Stored data =>
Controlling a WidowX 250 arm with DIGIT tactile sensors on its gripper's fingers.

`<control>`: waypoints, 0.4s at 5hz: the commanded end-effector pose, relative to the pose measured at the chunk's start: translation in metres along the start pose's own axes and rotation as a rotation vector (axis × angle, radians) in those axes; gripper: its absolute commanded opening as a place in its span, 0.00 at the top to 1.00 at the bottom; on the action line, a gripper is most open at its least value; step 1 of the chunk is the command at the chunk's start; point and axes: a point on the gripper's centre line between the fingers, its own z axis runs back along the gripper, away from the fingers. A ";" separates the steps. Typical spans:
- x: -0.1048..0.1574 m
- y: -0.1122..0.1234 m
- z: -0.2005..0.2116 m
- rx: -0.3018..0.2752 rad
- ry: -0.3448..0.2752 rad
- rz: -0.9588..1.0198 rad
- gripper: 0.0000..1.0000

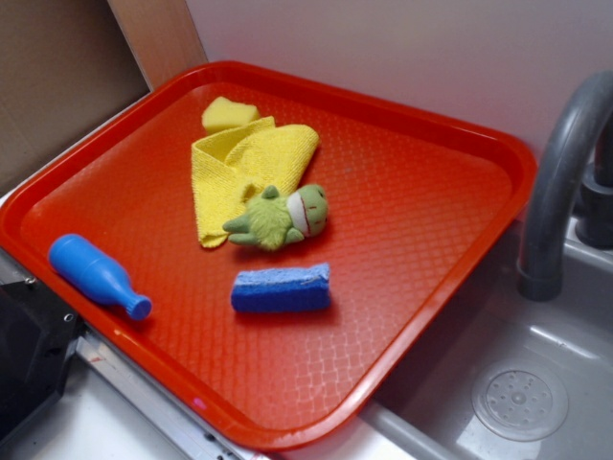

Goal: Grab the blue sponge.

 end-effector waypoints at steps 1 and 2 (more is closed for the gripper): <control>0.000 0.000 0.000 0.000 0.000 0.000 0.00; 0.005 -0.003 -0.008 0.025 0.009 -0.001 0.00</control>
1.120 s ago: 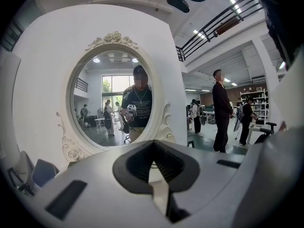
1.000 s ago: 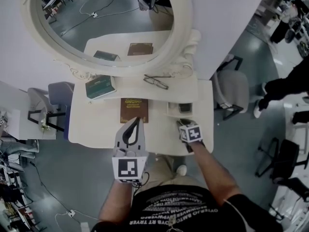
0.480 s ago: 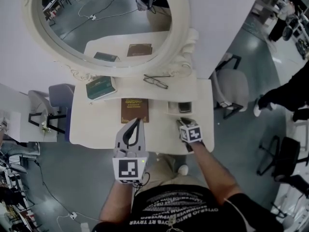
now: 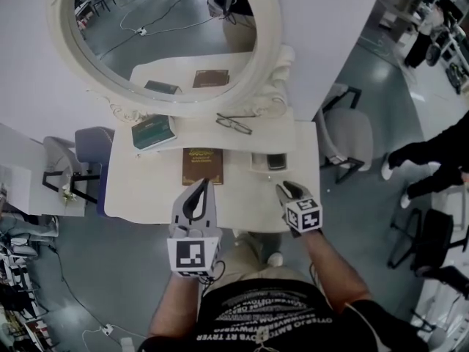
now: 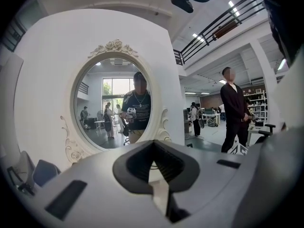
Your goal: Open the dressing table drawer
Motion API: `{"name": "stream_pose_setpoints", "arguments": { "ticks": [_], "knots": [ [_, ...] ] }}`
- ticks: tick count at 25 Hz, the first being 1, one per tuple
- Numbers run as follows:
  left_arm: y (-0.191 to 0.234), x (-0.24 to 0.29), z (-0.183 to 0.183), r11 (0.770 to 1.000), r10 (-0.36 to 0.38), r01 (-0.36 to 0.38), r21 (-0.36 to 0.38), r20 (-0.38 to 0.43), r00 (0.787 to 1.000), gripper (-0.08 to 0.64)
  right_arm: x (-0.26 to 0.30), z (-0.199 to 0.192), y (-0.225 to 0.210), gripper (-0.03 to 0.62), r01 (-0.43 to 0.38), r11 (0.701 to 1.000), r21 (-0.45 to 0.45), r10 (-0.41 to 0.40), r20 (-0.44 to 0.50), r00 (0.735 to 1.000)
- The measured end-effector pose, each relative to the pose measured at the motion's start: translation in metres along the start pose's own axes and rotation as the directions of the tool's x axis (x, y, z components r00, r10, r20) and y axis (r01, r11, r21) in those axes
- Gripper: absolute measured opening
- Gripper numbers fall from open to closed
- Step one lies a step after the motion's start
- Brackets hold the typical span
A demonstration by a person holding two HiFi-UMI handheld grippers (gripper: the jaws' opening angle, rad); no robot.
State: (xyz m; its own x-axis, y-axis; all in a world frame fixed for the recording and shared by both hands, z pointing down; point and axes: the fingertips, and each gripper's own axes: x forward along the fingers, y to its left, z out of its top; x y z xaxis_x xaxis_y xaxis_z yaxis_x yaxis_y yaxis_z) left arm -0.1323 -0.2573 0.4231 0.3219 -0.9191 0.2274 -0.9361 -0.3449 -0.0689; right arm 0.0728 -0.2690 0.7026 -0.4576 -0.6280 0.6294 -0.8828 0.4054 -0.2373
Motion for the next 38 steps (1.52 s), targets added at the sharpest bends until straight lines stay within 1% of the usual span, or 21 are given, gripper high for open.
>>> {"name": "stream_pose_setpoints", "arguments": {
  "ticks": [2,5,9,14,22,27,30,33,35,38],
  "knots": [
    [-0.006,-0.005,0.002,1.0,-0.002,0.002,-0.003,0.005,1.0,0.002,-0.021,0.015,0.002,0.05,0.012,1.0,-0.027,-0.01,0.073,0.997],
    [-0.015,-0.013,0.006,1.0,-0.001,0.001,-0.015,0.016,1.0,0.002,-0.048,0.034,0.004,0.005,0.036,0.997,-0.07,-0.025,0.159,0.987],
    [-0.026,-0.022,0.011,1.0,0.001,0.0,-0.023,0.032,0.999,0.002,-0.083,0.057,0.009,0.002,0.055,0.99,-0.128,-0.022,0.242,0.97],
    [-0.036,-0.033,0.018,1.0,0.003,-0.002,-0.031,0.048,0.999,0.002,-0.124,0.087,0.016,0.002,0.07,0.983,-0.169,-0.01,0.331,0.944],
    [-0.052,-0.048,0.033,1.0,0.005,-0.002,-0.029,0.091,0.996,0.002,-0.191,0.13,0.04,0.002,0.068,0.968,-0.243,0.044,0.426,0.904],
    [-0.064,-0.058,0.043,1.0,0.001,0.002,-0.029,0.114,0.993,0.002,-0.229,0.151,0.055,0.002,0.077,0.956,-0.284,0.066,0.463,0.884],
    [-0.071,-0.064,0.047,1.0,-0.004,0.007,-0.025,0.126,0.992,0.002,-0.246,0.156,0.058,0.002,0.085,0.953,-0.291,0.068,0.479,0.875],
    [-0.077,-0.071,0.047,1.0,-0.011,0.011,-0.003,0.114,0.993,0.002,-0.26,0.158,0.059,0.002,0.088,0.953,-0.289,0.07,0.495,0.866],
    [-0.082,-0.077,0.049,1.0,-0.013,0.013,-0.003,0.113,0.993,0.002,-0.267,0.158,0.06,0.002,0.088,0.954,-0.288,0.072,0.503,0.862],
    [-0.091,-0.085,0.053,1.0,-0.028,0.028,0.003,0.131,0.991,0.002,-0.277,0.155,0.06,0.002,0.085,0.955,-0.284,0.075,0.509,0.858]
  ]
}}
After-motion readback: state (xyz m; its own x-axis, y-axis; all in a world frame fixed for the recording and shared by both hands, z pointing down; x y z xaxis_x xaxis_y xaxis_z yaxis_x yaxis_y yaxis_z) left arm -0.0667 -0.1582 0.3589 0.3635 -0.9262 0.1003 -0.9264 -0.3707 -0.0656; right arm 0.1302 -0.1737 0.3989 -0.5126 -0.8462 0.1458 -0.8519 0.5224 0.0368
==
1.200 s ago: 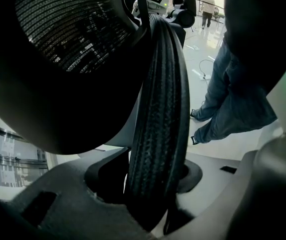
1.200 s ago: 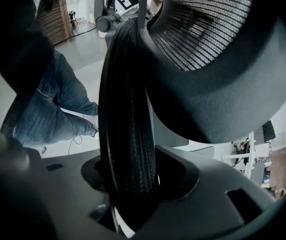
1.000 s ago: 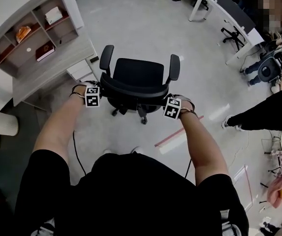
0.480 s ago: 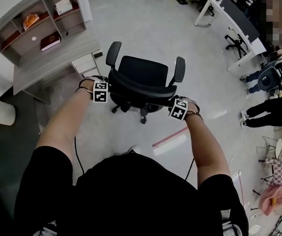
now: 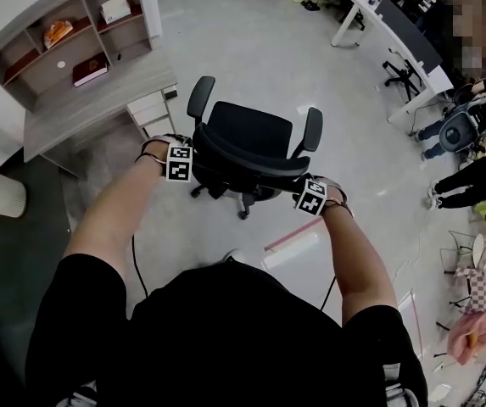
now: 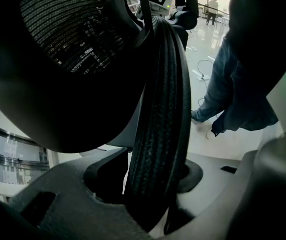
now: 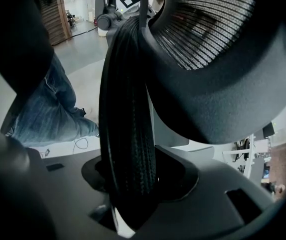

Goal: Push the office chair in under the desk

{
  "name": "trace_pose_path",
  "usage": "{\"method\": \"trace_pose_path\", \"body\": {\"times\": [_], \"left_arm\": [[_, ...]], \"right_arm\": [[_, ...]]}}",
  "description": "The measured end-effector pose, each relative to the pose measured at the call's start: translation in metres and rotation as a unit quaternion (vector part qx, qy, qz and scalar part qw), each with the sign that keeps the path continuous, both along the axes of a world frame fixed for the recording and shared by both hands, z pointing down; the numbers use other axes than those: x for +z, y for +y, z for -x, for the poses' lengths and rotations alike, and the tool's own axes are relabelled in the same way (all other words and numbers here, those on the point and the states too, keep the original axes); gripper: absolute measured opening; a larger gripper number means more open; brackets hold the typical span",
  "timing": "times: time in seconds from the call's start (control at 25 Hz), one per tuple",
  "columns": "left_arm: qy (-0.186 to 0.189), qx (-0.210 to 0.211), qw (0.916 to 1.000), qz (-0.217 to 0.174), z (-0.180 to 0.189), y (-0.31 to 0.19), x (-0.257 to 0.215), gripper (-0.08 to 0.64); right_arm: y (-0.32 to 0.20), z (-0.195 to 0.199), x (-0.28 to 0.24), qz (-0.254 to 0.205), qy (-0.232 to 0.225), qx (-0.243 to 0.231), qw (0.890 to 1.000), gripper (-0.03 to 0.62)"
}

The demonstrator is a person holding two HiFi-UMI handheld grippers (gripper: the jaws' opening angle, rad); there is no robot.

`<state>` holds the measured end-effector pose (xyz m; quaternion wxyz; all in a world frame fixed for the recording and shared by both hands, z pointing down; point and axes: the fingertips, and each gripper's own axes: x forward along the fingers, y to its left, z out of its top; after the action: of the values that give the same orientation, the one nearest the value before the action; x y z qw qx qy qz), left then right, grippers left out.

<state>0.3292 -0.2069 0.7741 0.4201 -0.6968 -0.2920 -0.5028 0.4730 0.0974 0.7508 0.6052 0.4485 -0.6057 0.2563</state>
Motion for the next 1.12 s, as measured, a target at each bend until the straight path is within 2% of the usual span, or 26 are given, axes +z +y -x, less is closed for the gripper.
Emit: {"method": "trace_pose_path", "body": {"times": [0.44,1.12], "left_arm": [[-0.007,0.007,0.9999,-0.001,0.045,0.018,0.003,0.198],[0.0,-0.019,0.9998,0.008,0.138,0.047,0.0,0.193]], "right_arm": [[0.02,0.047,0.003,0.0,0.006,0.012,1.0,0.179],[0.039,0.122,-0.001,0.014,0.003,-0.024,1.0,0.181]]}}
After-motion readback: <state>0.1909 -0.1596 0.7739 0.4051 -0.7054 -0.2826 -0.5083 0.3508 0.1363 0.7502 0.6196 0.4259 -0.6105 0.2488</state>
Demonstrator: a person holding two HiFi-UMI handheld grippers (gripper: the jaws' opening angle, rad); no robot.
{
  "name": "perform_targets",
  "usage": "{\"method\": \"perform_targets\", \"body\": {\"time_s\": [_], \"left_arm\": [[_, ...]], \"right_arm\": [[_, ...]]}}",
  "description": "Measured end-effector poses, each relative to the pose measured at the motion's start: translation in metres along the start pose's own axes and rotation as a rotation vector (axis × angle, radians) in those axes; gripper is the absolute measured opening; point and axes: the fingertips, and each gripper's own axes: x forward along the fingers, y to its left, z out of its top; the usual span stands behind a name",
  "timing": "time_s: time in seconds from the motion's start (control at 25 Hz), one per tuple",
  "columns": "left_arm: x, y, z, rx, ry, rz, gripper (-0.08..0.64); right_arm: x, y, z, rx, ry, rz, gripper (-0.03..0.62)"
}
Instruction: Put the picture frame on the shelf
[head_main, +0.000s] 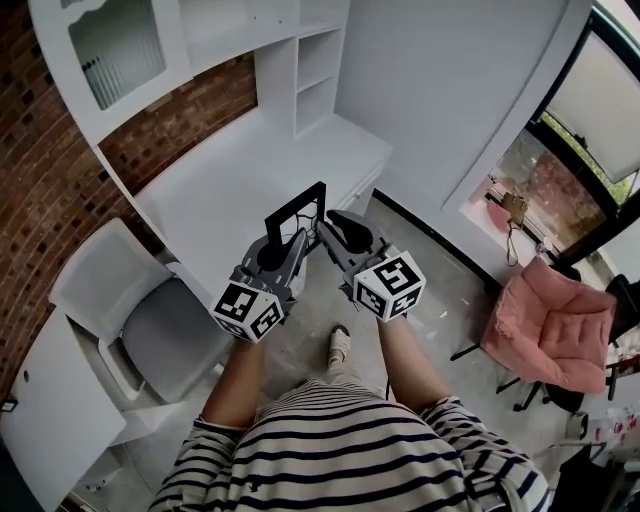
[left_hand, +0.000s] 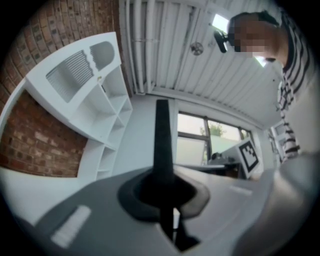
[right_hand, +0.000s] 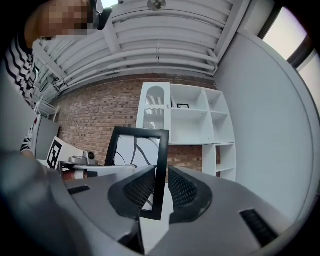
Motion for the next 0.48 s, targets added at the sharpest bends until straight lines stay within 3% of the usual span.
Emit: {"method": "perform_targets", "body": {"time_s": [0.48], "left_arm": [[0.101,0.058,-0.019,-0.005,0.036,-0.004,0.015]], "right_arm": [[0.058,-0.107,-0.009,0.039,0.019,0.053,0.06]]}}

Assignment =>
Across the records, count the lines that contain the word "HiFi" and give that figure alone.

Finished task =>
3